* Work to be completed *
All of the data below should be copied exactly as it stands.

(Data items)

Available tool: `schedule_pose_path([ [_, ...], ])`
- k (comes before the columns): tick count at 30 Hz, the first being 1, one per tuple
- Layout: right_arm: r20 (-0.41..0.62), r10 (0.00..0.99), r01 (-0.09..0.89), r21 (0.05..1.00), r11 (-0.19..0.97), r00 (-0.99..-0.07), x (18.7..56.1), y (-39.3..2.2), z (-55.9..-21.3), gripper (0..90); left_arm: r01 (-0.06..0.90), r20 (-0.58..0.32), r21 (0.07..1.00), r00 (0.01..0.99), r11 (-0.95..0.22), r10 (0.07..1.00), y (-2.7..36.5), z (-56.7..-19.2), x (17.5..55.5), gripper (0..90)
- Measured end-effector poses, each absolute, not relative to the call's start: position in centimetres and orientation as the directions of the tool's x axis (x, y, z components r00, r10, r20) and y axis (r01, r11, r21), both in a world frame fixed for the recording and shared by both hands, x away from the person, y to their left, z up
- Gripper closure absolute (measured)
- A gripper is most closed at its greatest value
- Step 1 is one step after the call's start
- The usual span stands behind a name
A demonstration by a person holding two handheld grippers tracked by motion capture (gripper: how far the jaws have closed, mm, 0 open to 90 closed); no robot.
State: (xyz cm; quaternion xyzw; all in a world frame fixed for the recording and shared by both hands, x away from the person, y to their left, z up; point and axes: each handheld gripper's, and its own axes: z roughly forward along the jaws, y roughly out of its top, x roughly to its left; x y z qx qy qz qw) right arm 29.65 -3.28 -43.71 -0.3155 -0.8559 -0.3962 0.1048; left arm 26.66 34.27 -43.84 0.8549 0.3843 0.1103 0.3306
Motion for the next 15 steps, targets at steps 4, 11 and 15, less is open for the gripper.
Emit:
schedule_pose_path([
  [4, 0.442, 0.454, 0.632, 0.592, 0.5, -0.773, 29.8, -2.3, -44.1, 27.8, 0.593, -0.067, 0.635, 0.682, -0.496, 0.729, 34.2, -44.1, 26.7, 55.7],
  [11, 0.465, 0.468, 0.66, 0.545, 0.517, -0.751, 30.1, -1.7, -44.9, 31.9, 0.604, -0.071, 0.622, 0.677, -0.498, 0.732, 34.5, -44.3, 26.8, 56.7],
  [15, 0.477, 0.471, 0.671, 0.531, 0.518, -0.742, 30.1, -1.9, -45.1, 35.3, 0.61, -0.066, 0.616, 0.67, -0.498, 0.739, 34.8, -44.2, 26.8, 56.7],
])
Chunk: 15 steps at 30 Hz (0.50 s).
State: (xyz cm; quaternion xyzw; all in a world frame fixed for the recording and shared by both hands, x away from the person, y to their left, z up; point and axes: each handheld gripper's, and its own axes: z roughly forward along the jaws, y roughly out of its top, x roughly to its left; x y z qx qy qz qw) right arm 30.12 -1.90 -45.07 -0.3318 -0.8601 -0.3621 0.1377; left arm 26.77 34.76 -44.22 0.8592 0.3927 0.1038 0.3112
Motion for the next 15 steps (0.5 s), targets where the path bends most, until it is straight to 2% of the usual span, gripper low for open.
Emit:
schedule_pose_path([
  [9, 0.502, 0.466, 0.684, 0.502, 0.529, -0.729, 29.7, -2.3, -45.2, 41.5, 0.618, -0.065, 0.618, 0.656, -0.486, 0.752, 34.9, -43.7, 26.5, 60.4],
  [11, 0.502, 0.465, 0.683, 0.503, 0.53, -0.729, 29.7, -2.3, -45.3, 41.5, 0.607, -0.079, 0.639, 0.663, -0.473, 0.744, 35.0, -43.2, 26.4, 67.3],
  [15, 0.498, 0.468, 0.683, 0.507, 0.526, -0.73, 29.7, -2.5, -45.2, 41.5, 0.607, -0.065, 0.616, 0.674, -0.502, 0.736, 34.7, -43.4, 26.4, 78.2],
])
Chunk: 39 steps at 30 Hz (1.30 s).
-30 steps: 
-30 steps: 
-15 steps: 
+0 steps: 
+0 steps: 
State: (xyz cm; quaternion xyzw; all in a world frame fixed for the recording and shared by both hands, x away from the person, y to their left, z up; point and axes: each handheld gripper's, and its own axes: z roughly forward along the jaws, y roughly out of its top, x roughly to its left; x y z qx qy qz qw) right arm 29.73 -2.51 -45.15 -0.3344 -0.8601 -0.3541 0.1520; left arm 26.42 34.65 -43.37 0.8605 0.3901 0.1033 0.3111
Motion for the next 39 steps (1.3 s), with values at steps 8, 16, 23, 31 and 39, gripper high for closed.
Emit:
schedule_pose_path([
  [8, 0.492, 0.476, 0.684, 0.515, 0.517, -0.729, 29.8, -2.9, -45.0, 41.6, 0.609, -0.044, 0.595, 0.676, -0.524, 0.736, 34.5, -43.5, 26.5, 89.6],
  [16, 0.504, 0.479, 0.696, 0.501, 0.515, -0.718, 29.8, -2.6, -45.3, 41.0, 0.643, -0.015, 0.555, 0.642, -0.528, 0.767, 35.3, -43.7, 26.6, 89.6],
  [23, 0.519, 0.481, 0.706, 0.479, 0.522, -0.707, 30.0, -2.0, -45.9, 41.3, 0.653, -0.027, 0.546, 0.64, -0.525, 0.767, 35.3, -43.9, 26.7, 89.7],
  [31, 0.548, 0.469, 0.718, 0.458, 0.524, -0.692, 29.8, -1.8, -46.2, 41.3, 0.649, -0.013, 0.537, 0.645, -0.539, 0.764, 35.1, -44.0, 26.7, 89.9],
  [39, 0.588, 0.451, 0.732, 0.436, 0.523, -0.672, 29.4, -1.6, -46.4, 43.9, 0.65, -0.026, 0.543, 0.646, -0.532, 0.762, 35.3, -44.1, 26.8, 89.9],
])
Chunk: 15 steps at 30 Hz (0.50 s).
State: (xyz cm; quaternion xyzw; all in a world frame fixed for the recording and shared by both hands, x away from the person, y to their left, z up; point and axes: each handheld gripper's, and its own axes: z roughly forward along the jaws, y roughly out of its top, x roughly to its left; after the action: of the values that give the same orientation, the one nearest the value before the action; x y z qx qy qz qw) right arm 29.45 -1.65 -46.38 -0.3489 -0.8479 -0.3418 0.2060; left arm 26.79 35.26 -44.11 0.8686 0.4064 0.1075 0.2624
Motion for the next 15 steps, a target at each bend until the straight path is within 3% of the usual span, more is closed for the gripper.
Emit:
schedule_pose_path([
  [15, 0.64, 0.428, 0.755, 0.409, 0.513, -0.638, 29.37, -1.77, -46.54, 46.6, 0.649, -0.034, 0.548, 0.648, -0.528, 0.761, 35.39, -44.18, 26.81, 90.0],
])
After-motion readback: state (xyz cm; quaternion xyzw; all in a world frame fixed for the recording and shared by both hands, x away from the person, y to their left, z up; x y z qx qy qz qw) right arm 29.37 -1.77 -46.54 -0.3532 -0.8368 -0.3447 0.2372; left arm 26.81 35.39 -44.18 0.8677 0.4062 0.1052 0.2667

* Answer to this exercise *
Available tool: `schedule_pose_path([ [_, ...], ])`
- k (comes before the columns): tick count at 30 Hz, the first being 1, one per tuple
- Layout: right_arm: r20 (-0.41..0.62), r10 (0.00..0.99), r01 (-0.09..0.89), r21 (0.05..1.00), r11 (-0.19..0.97), r00 (-0.99..-0.07), x (18.7..56.1), y (-39.3..2.2), z (-55.9..-21.3), gripper (0..90); left_arm: r01 (-0.06..0.90), r20 (-0.58..0.32), r21 (0.07..1.00), r00 (0.01..0.99), r11 (-0.95..0.22), r10 (0.07..1.00), y (-2.7..36.5), z (-56.7..-19.2), x (17.5..55.5), gripper (0..90)
- Measured end-effector poses, each absolute, not relative to the call's start: position in centimetres and orientation as the directions of the tool's x axis (x, y, z components r00, r10, r20) and y axis (r01, r11, r21), both in a world frame fixed for the recording and shared by both hands, x away from the person, y to their left, z up
- Gripper closure absolute (measured)
- A gripper is most closed at its greatest value
- Step 1 is one step after the call's start
- The usual span stands behind a name
A demonstration by a person holding two handheld grippers tracked by motion capture (gripper: how far the jaws have closed, mm, 0 open to 90 closed); no robot.
State: (xyz cm; quaternion xyzw; all in a world frame fixed for the recording and shared by both hands, x away from the person, y to their left, z up; point and axes: each handheld gripper's, and its own axes: z roughly forward along the jaws, y roughly out of its top, x roughly to its left; x y z qx qy qz qw) right arm 29.65 -3.28 -43.71 -0.3155 -0.8559 -0.3962 0.1048; left arm 26.66 34.27 -43.84 0.8549 0.3843 0.1103 0.3306
Motion for the next 15 steps, targets at steps 4, 11 and 15, less is open for the gripper.
Emit:
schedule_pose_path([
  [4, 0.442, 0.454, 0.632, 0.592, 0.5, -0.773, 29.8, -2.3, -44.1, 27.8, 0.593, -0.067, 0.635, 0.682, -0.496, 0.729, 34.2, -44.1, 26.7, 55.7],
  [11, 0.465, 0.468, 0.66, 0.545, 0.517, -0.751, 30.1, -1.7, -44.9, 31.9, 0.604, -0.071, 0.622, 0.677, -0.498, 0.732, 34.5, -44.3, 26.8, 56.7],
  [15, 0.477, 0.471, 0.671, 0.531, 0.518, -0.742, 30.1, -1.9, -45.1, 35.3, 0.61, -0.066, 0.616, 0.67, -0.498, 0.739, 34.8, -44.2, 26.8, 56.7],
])
Chunk: 15 steps at 30 Hz (0.50 s).
State: (xyz cm; quaternion xyzw; all in a world frame fixed for the recording and shared by both hands, x away from the person, y to their left, z up; point and axes: each handheld gripper's, and its own axes: z roughly forward along the jaws, y roughly out of its top, x roughly to its left; x y z qx qy qz qw) right arm 30.12 -1.90 -45.07 -0.3318 -0.8601 -0.3621 0.1377; left arm 26.77 34.76 -44.22 0.8592 0.3927 0.1038 0.3112
Motion for the next 15 steps (0.5 s), targets where the path bends most, until it is straight to 2% of the usual span, gripper low for open.
Emit:
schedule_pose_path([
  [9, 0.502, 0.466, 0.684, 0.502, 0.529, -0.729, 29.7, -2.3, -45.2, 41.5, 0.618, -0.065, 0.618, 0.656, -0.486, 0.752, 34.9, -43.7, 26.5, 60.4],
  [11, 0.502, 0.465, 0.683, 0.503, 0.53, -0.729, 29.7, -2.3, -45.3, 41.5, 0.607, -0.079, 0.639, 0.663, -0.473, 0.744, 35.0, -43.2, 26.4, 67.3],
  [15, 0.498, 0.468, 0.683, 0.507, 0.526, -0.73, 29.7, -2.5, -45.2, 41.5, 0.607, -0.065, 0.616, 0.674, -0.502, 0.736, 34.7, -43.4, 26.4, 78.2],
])
Chunk: 39 steps at 30 Hz (1.30 s).
-30 steps: 
-30 steps: 
-15 steps: 
+0 steps: 
+0 steps: 
State: (xyz cm; quaternion xyzw; all in a world frame fixed for the recording and shared by both hands, x away from the person, y to their left, z up; point and axes: each handheld gripper's, and its own axes: z roughly forward along the jaws, y roughly out of its top, x roughly to its left; x y z qx qy qz qw) right arm 29.73 -2.51 -45.15 -0.3344 -0.8601 -0.3541 0.1520; left arm 26.42 34.65 -43.37 0.8605 0.3901 0.1033 0.3111
Motion for the next 39 steps (1.3 s), with values at steps 8, 16, 23, 31 and 39, gripper high for closed.
Emit:
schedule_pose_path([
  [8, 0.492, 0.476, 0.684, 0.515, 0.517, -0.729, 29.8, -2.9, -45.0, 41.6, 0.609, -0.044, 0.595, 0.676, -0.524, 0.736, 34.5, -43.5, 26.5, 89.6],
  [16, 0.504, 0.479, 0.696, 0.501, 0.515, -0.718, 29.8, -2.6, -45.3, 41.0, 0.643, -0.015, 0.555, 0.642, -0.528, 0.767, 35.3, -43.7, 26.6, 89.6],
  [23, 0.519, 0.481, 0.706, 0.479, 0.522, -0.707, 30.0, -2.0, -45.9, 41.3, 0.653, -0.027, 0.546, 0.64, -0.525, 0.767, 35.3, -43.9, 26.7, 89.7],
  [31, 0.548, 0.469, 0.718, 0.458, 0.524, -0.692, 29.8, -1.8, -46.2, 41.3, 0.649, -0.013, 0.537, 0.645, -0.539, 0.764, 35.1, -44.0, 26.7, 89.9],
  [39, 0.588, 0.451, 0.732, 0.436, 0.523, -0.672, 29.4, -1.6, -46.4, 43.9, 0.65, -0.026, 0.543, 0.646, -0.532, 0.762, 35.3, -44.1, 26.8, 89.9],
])
Chunk: 15 steps at 30 Hz (0.50 s).
State: (xyz cm; quaternion xyzw; all in a world frame fixed for the recording and shared by both hands, x away from the person, y to their left, z up; point and axes: each handheld gripper's, and its own axes: z roughly forward along the jaws, y roughly out of its top, x roughly to its left; after the action: of the values that give the same orientation, the one nearest the value before the action; x y z qx qy qz qw) right arm 29.45 -1.65 -46.38 -0.3489 -0.8479 -0.3418 0.2060; left arm 26.79 35.26 -44.11 0.8686 0.4064 0.1075 0.2624
Motion for the next 15 steps, a target at each bend until the straight path is within 3% of the usual span, more is closed for the gripper.
Emit:
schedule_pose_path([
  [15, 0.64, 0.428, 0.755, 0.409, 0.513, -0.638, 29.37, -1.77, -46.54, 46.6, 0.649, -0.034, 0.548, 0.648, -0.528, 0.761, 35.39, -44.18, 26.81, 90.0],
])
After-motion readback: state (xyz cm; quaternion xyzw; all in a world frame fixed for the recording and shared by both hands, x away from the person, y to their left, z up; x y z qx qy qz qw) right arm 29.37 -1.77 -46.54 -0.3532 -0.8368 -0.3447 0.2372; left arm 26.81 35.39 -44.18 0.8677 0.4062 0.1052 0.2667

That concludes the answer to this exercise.